Wachstum im Glarnerland Fachreferate, Inputs und Umsetzung

Vielleicht haben sich gesamtkantonal Verantwortliche oder die Gemeindebehörden der fusionierten Gemeinden bis jetzt zu wenig nachhaltig mit dem Wachstum in unserem Bergtal – das mit der Agglomeration Zürich und weiteren angrenzenden Gebieten in immer stärkerer Weise verbunden ist – auseinandergesetzt. Viele drängende Fragen sind nur zögerlich gestellt worden.

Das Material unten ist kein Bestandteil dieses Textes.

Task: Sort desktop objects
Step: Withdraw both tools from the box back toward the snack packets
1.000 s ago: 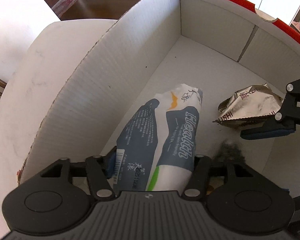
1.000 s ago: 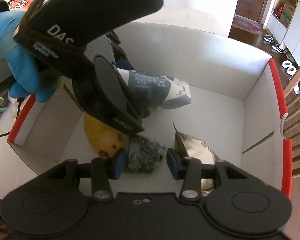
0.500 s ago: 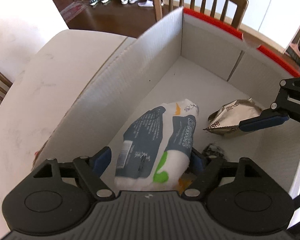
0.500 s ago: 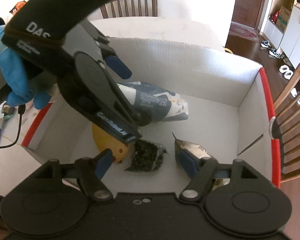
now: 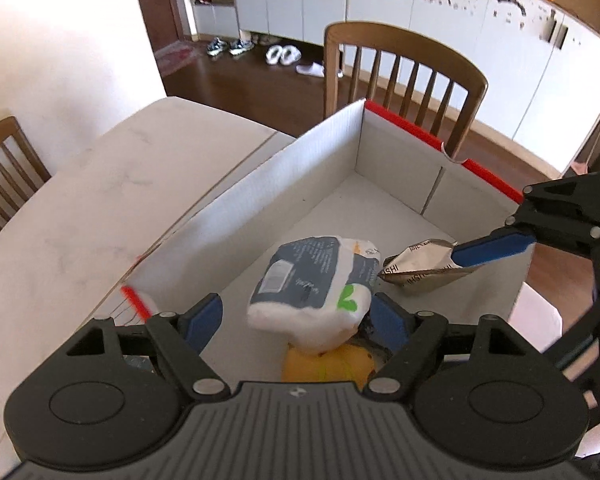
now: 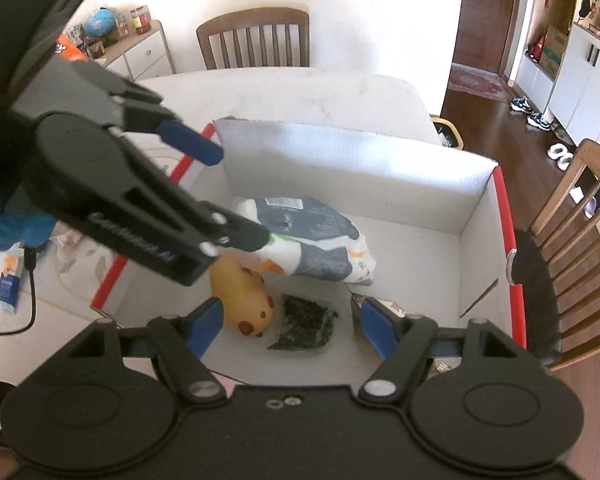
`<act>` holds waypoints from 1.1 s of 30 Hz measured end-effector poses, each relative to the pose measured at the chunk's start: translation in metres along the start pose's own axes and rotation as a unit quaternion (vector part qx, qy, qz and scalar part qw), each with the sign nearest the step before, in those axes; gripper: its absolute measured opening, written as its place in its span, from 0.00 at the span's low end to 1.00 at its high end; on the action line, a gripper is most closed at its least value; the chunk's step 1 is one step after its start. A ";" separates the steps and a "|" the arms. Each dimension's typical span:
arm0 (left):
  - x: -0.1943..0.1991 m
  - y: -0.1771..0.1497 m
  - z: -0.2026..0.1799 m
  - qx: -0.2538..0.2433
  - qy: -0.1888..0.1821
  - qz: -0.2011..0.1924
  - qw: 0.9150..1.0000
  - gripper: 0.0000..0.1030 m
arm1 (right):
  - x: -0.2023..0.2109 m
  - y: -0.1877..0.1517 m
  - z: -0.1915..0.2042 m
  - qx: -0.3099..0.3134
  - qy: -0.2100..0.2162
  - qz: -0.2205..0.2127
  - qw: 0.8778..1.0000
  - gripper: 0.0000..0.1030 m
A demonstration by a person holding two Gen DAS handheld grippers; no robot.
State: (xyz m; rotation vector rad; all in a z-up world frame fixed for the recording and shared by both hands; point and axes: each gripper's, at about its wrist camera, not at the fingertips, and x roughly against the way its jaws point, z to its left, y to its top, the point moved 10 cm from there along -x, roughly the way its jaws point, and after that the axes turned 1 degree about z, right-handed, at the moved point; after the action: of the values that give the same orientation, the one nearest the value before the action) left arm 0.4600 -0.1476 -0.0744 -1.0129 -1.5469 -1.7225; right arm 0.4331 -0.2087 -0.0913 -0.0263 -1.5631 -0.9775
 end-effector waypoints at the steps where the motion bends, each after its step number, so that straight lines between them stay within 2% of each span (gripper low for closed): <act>1: 0.005 -0.003 0.002 0.004 0.001 -0.004 1.000 0.79 | 0.001 0.000 0.002 -0.001 -0.001 -0.002 1.000 0.74; 14: 0.064 -0.036 0.031 0.047 0.015 -0.050 0.998 0.79 | 0.018 0.000 0.024 -0.040 -0.004 -0.016 0.999 0.74; 29: 0.103 -0.076 0.049 0.070 0.020 -0.088 0.993 0.79 | 0.024 0.013 0.062 -0.059 -0.027 -0.047 0.997 0.75; 33: 0.113 -0.088 0.056 0.070 0.034 -0.100 0.992 0.79 | 0.026 0.017 0.072 -0.065 -0.037 -0.063 0.995 0.75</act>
State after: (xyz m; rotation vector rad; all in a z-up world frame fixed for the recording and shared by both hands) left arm 0.3347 -0.0747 -0.0235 -0.7435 -1.7470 -1.7328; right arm 0.3768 -0.1689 -0.0541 -0.0562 -1.5816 -1.1896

Gesprächsleiter. Professor Dr. Michael Graff.
Gesprächsleiter. Professor Dr. Michael Graff.

Die interessierte Bevölkerung wurde in diesen Prozess bisher zu wenig eingebunden. Im Rahmen eines impulsgebenden Anlasses wurde informiert, setzte man sich an einen Tisch, nahm zu Visionen und Ideen Stellung. Kurze Fachreferate hielten Professor Dr. Michael Graff, Dozent an der ETH Zürich, Rahel Marti, Architektin und stellvertretende Chefredaktorin des Fachblatts Hochparterre, und Stefan Elmer, Standortentwicklung Kanton Glarus.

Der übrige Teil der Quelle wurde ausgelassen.